### What is required
Reproduce every entry exactly as given.

### Material for this exercise

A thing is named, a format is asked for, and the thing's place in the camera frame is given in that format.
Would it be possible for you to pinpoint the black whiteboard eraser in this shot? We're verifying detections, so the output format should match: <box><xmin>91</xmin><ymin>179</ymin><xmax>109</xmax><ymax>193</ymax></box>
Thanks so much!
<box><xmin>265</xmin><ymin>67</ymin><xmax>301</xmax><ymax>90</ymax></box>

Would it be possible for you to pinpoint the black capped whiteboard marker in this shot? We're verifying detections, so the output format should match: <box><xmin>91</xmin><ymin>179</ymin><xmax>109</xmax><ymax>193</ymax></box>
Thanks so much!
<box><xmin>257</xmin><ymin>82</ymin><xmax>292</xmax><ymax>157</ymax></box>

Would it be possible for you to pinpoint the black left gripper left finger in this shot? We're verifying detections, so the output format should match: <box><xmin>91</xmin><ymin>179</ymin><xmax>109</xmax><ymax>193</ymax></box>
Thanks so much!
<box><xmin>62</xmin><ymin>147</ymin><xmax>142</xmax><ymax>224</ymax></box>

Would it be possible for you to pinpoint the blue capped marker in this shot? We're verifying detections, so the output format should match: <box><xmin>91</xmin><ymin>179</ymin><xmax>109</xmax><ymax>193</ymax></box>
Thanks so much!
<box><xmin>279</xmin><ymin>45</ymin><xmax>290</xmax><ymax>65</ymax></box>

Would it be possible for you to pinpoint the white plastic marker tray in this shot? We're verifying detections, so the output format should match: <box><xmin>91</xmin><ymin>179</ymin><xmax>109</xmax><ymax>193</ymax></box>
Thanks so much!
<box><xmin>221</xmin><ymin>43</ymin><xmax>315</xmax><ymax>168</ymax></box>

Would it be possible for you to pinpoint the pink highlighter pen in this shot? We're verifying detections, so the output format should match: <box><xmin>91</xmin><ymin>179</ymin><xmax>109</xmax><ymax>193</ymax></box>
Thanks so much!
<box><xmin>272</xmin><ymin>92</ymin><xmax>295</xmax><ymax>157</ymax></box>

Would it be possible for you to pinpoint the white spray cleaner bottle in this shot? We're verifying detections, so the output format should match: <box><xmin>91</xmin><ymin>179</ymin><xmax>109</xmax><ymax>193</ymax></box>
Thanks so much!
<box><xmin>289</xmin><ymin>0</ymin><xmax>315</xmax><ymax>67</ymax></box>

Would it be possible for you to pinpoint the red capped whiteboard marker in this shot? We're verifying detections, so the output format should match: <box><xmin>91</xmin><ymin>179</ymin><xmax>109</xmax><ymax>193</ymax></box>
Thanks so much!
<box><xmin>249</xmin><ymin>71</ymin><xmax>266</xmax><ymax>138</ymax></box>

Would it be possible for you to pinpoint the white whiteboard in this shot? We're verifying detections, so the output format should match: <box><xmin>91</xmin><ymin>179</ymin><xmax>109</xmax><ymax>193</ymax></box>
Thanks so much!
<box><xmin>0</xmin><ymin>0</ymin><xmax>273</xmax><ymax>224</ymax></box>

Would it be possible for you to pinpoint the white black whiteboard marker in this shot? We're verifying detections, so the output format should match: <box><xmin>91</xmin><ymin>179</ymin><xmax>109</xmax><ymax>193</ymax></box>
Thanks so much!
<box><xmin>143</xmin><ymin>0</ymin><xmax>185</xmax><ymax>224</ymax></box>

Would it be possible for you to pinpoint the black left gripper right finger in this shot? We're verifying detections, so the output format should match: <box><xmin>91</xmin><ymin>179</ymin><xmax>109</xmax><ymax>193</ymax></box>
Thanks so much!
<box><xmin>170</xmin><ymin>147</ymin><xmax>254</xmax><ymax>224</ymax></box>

### Reply to the task
A thing is named, a format is asked for, and the thing's place in the camera frame is given in that format.
Would it be possible for you to pinpoint the black whiteboard eraser in this shot? We're verifying detections, so the output format should match: <box><xmin>91</xmin><ymin>179</ymin><xmax>109</xmax><ymax>193</ymax></box>
Thanks so much!
<box><xmin>265</xmin><ymin>67</ymin><xmax>301</xmax><ymax>90</ymax></box>

Would it be possible for you to pinpoint the black capped whiteboard marker in this shot? We're verifying detections, so the output format should match: <box><xmin>91</xmin><ymin>179</ymin><xmax>109</xmax><ymax>193</ymax></box>
Thanks so much!
<box><xmin>257</xmin><ymin>82</ymin><xmax>292</xmax><ymax>157</ymax></box>

Would it be possible for you to pinpoint the black left gripper left finger in this shot? We're verifying detections, so the output format should match: <box><xmin>91</xmin><ymin>179</ymin><xmax>109</xmax><ymax>193</ymax></box>
Thanks so much!
<box><xmin>62</xmin><ymin>147</ymin><xmax>142</xmax><ymax>224</ymax></box>

Would it be possible for you to pinpoint the blue capped marker in this shot? We're verifying detections, so the output format should match: <box><xmin>91</xmin><ymin>179</ymin><xmax>109</xmax><ymax>193</ymax></box>
Thanks so much!
<box><xmin>279</xmin><ymin>45</ymin><xmax>290</xmax><ymax>65</ymax></box>

Would it be possible for you to pinpoint the white plastic marker tray in this shot? We're verifying detections, so the output format should match: <box><xmin>91</xmin><ymin>179</ymin><xmax>109</xmax><ymax>193</ymax></box>
Thanks so much!
<box><xmin>221</xmin><ymin>43</ymin><xmax>315</xmax><ymax>168</ymax></box>

Would it be possible for you to pinpoint the pink highlighter pen in this shot? We're verifying detections, so the output format should match: <box><xmin>91</xmin><ymin>179</ymin><xmax>109</xmax><ymax>193</ymax></box>
Thanks so much!
<box><xmin>272</xmin><ymin>92</ymin><xmax>295</xmax><ymax>157</ymax></box>

Would it be possible for you to pinpoint the white spray cleaner bottle in this shot? We're verifying detections, so the output format should match: <box><xmin>91</xmin><ymin>179</ymin><xmax>109</xmax><ymax>193</ymax></box>
Thanks so much!
<box><xmin>289</xmin><ymin>0</ymin><xmax>315</xmax><ymax>67</ymax></box>

Would it be possible for you to pinpoint the red capped whiteboard marker in this shot? We're verifying detections, so the output format should match: <box><xmin>91</xmin><ymin>179</ymin><xmax>109</xmax><ymax>193</ymax></box>
Thanks so much!
<box><xmin>249</xmin><ymin>71</ymin><xmax>266</xmax><ymax>138</ymax></box>

Would it be possible for you to pinpoint the white whiteboard in this shot? We're verifying detections, so the output format should match: <box><xmin>91</xmin><ymin>179</ymin><xmax>109</xmax><ymax>193</ymax></box>
Thanks so much!
<box><xmin>0</xmin><ymin>0</ymin><xmax>273</xmax><ymax>224</ymax></box>

Would it be possible for you to pinpoint the white black whiteboard marker in this shot? We're verifying detections, so the output format should match: <box><xmin>91</xmin><ymin>179</ymin><xmax>109</xmax><ymax>193</ymax></box>
Thanks so much!
<box><xmin>143</xmin><ymin>0</ymin><xmax>185</xmax><ymax>224</ymax></box>

Would it be possible for you to pinpoint the black left gripper right finger in this shot? We're verifying detections, so the output format should match: <box><xmin>91</xmin><ymin>179</ymin><xmax>109</xmax><ymax>193</ymax></box>
Thanks so much!
<box><xmin>170</xmin><ymin>147</ymin><xmax>254</xmax><ymax>224</ymax></box>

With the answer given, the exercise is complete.